Tagging – various approaches in CouchDB

I finished my last post by raising the issue that there are many ways to approach structuring data in CouchDB. The same applies to the standard RDBMS of course, but in that case the wrongs and rights are clearer even if that’s only because we’ve seen it all before.

On a related note, I get the impression a lot of people are jumping into CouchDB because they don’t like or can’t get their head around the RDBMS. That’s not a great surprise, since in many cases (mostly web apps) the RDBMS is being both misused, and in an application it’s not best suited for in the first place. My advice is this – if you “hate SQL” or “can’t get your head around it”, go back and figure it out, because there’s no doubt that the RDBMS is one of the finest and most well developed tools we have in software today. If you don’t see that, you probably aren’t best placed to make the decision about what kind of database is appropriate to your application, and worse still I predict you’ll end up having the exactly same kind of relationship with CouchDB.

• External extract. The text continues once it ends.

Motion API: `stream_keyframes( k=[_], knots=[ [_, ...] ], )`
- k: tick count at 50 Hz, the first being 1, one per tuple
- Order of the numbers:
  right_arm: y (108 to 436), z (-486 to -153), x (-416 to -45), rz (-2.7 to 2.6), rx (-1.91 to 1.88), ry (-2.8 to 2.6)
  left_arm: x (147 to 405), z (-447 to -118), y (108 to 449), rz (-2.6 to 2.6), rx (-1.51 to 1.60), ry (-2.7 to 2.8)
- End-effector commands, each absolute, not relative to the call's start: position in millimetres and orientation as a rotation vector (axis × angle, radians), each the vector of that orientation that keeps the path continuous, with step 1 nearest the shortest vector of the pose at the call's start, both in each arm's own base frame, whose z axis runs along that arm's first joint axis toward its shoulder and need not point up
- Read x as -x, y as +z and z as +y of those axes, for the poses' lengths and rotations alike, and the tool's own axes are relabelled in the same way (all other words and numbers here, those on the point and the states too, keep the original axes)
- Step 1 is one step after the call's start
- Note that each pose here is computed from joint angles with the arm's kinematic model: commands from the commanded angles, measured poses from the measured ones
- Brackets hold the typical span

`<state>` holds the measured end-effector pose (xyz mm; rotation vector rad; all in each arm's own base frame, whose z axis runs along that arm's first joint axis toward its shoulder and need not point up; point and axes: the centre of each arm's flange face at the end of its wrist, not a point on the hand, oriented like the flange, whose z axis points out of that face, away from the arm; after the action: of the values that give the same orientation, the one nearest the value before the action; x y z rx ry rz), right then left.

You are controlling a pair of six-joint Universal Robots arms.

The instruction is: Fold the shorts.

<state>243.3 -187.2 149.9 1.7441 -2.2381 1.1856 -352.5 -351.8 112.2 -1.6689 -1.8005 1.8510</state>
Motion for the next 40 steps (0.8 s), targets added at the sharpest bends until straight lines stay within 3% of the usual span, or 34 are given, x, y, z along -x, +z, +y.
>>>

Anyway, I set out to give some concrete examples of how you might approach tagging in CouchDB. In my last post I created a simple MySQL database, where the tagging structure boils down to this:

RDBMS tagging structure

We have a table for our items, a table for our tags, and each tag applied to an item results in an entry to the link table. For an extreme application (either very small or very big) something else might be appropriate, but for the most part I would argue this is “the right way” to do it. The key point about this layout is that given a document, we can efficiently find all the tags applied to it, and vice versa.

So what are the options for representing this same data in CouchDB? Starting at the very simplest level, we can just define our document like this:

A simple tagged document

The tags field is just a list of textual tags. This would be a heinous crime in an RDBMS, but in CouchDB we can query this very efficiently by defining a view to do it. An obvious drawback though is that we can’t have any metadata about our tags. More importantly, we have to define our views to search for a specific tag. If we know what tags we’ll be using at design time, this could be a very good approach, but if they’re arbitrary and numerous, it’s no good at all. The limiting factor is that views can’t be parameterised in any way (although see below), so if you’re going to search for tag ‘x’ you’ll have to define a view for it. It’s worth noting that temporary views are cached in the same way as permanent ones, so using that approach would be efficient except for the first time you queried a particular tag, but still it’s not good for most situations.

Here’s another effort:

A second effort at couch tags

Now we can have metadata for our tags, and if we have the relevant tag document we have a list of items tagged with that tag. The simplest method would be to get all the tag documents back, which we can do easily by defining a view like this:

function(doc) {
  if(doc.type=="tag")
    return doc;
}

This might be ok if we don’t have a lot of tags and associated metadata, but if we do, we might just want that specific tag document. Although I said above that you can’t have parameterised views, in fact, you can achieve pretty much the same thing as follows:

function(doc) {
  if(doc.type=="tag")
    return {key:doc.name};
}

The above view uses the name as the key, rather than the usual ID, and that allows use to use the startkey and endkey query parameters when retrieving the view. Setting them both to the desired tag value will return either one row (the tag we want) or zero if it doesn’t exist. The row only contains the document ID, revision and key though, so a second lookup is then necessary to get the actual document.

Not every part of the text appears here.